Depreciation and amortization expense in our pipeline segment increased $136,000, or 4.0%, from $3.4 million during the year ended December 31, 2010, to $3.5 million during the year ended December 31, 2011.
Gain from the disposal of production segment assets decreased $3.0 million or 22.2%, from $13.6 million during the year ended December 31, 2010, to $10.6 million during the year ended December 31, 2011. The gain in 2010 was primarily related to the first phase of the Appalachian Basin asset sale while the gain in 2011 was primarily related to the second and third phases of that sale partially offset by $1.9 million of losses on the disposal of excess equipment.
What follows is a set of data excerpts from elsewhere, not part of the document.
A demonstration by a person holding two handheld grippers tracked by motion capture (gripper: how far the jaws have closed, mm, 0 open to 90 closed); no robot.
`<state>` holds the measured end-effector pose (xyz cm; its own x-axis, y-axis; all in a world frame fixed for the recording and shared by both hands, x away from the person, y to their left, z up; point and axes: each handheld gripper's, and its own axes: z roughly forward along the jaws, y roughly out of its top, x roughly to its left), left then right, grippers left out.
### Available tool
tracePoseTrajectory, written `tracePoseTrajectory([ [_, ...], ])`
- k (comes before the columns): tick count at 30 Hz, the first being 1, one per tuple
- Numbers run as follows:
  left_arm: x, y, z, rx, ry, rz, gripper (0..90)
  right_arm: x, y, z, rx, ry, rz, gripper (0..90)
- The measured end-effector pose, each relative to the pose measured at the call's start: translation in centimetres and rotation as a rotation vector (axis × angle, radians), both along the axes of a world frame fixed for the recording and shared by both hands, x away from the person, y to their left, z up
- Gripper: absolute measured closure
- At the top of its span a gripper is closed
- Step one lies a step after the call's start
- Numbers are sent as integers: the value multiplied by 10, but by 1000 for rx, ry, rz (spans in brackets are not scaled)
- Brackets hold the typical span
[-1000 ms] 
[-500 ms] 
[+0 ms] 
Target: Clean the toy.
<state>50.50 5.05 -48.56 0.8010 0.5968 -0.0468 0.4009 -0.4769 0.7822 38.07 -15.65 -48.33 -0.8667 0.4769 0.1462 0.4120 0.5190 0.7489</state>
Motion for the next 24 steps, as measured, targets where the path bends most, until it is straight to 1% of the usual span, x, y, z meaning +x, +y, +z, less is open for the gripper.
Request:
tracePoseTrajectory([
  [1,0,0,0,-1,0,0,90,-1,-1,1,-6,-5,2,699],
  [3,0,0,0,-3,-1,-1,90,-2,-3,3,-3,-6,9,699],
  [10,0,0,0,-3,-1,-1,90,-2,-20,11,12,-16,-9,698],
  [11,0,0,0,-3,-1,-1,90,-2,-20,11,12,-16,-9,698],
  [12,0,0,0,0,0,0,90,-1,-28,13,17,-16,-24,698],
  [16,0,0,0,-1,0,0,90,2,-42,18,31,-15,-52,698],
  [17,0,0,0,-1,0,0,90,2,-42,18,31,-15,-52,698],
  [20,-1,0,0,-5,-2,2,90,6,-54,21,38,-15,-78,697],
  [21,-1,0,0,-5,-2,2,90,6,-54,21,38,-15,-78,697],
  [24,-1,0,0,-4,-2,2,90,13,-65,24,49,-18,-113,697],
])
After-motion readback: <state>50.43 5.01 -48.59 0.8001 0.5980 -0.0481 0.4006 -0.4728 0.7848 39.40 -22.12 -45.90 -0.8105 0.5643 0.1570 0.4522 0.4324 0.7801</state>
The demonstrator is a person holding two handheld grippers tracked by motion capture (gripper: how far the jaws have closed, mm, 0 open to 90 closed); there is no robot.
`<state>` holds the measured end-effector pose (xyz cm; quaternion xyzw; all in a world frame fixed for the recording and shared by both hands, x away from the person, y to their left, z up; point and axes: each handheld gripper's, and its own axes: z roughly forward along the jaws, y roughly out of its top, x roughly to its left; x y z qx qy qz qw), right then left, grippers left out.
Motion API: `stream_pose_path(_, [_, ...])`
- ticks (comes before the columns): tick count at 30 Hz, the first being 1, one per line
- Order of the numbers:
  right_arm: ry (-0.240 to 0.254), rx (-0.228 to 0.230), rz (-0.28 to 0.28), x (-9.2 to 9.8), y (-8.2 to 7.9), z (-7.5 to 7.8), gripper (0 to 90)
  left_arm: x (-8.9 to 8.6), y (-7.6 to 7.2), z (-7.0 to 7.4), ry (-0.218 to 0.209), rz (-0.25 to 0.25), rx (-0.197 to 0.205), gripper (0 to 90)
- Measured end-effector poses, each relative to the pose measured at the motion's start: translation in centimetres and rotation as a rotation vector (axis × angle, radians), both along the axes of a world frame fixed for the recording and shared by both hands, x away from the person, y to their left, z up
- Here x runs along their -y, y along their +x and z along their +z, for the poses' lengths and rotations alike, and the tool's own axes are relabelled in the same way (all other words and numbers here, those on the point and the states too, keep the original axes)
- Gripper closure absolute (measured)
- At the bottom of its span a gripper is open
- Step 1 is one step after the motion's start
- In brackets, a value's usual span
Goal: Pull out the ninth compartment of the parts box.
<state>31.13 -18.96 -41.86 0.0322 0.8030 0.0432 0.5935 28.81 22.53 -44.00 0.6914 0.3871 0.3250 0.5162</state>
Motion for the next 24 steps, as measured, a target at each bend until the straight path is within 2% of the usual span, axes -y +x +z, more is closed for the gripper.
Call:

General and administrative expenses decreased $7.6 million, or 30.6%, from $24.8 million during the year ended December 31, 2010, to $17.2 million during the year ended December 31, 2011. As a result of our Recombination and refinancing activities in 2010, we have been able to eliminate significant consulting and other outside service costs associated with those transactions.
Litigation reserve increased $10.0 million, from $1.6 million during the year ended December 31, 2010, to $11.6 million for the year ended December 31, 2011. The expense in 2010 was primarily related to our securities lawsuits. The expense during 2011 is due to settlement costs for our royalty owner lawsuits in Oklahoma and Kansas. The royalty owner lawsuits included allegations that we failed to properly make payments to certain royalty owners in the past. Our Oklahoma royalty owner lawsuits were settled and funded in July 2011 for $5.6 million. Our Kansas royalty owner lawsuits were settled for $7.5 million; the first payment of $3.0 million was made in January 2012, and an additional $4.5 million payment will be made by January 31, 2013. As part of these settlements, all ambiguity in the calculation of prospective as well as prior royalties in our lease agreements will be eliminated. Going forward, we will charge post-production costs to royalty and overriding royalty interest owners pursuant to an agreed upon formula derived as part of the settlements. These settlements comprise the last material litigation or dispute related to our predecessor entities or management. The expense recorded in 2011 for these lawsuits established the $5.6 million reserve for the Oklahoma matters and increased the reserve for the Kansas lawsuit by $6.0 million.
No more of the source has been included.